Peaceful Rally Takes a Turn
On election day, as some voters went to the polls, tens of thousands of protestors convened in the capital Tbilisi. The peaceful rally took a turn when a member from UNM told protestors that they would “reclaim” the presidential palace, and a group of protestors attempted to break into the palace, where they were met with tear gas and water cannons. Multiple protestors and security forces were wounded on election night. The GD regime declared it a coup attempt, and several protest- and opposition leaders have been arrested. Prime Minister Irakli Kobakhidze also accused the West of supporting the coup and threatened the EU ambassador.
Predictably, GD declared victory, securing a landslide with more than 80 percent of the vote, sweeping all local councils and mayors’ offices. (Notably, Tbilisi had only a 30 percent turnout.) Stamping approval, the election chair from Belarus, a country infamous for failing to uphold democratic standards, declared the elections free and fair, further solidifying the absurdity of the entire process.

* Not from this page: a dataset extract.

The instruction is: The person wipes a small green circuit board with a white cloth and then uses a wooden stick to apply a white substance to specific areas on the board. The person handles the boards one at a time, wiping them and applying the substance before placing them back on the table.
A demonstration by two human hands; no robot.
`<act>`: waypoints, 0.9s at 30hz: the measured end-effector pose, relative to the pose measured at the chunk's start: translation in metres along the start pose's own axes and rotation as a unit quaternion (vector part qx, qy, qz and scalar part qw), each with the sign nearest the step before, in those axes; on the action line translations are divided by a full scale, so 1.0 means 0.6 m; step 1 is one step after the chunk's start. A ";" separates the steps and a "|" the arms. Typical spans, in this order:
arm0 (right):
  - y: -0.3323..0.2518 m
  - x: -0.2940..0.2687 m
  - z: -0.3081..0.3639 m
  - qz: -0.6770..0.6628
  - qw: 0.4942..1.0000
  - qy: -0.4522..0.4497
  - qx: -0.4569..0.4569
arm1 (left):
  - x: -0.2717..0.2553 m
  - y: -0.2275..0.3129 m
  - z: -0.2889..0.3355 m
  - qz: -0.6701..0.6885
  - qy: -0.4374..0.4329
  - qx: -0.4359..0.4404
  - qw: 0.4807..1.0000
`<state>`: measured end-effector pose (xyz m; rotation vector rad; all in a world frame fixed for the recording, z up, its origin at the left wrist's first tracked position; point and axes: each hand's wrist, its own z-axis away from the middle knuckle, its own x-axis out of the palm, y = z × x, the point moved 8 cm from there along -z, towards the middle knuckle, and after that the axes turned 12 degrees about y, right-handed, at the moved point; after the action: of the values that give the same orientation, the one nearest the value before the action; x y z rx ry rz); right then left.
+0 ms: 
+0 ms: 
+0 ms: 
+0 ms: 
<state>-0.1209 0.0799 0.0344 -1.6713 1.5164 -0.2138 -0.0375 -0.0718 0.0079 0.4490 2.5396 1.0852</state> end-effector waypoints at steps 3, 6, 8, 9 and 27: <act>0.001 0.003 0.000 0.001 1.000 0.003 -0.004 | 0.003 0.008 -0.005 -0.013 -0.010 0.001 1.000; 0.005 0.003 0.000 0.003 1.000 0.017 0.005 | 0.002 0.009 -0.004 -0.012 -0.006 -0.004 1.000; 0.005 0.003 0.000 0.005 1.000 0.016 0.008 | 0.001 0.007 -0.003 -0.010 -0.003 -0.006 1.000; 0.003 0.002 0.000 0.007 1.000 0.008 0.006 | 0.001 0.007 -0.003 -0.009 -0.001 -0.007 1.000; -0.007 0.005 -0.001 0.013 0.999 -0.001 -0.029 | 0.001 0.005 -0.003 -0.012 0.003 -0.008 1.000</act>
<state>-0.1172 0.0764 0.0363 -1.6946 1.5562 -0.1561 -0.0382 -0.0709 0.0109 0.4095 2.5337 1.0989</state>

As the dust settles, GD promises more arrests, crackdowns, persecutions, and the full elimination of the opposition “forever.” In addition to GD, Russia is the clear victor here, fully consolidating a pro-Russian government at all levels of authority in the country. The West not helped defend Georgian democracy. Both the EU and the United States failed to pass legislation to financially sanction and weaken GD and its enablers. In the U.S. Congress, the MEGOBARI Act was held up by one senator, and the evisceration of foreign aid by the Trump administration kneecapped Georgian democracy, media, and election groups. While Georgian democrats acknowledge the battle in the country is theirs to fight, international economic pressure through sanctions is a pain point for the regime. Western leaders can still act to economically isolate the Georgian regime.
GD leaders know well that cosplaying an electoral victory through violence, repression, and rigging the process (with only foreign dictatorships praising the results) does not represent a legitimate and lasting public mandate. And Georgian democrats are determined. As we’ve seen in many other places, autocrats do lose power if citizens – across the country – organize, stand up, and resist, using their power of civil disobedience, boycotts, and strikes. Georgians will fight for their democracy and freedom, and GD can take its fragile place among other paranoid, insecure dictatorships that know their days are numbered.